* _What is expected_
Wherever a line in the material contains the word "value", copy that line.

* _Provided entries_
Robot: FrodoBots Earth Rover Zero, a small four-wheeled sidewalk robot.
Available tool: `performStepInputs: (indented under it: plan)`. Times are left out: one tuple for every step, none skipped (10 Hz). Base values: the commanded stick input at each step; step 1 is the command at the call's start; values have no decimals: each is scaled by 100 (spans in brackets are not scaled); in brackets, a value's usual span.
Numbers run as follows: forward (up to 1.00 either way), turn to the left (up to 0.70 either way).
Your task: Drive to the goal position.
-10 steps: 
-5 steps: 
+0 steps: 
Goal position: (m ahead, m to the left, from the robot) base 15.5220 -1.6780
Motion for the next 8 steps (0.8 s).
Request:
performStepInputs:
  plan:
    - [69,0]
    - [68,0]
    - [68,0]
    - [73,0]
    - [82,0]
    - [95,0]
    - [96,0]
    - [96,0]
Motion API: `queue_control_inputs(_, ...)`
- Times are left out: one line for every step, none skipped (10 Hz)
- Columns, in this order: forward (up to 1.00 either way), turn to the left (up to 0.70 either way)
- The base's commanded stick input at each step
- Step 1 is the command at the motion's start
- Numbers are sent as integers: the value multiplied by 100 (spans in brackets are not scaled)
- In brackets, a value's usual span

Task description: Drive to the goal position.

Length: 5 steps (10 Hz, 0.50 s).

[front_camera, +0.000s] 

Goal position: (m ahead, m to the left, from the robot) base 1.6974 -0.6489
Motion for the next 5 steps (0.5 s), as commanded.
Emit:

* _Answer box_
Available tool: `performStepInputs: (indented under it: plan)`. Times are left out: one tuple for every step, none skipped (10 Hz). Base values: the commanded stick input at each step; step 1 is the command at the call's start; values have no decimals: each is scaled by 100 (spans in brackets are not scaled); in brackets, a value's usual span.
- Numbers are sent as integers: the value multiplied by 100 (spans in brackets are not scaled)
- In brackets, a value's usual span

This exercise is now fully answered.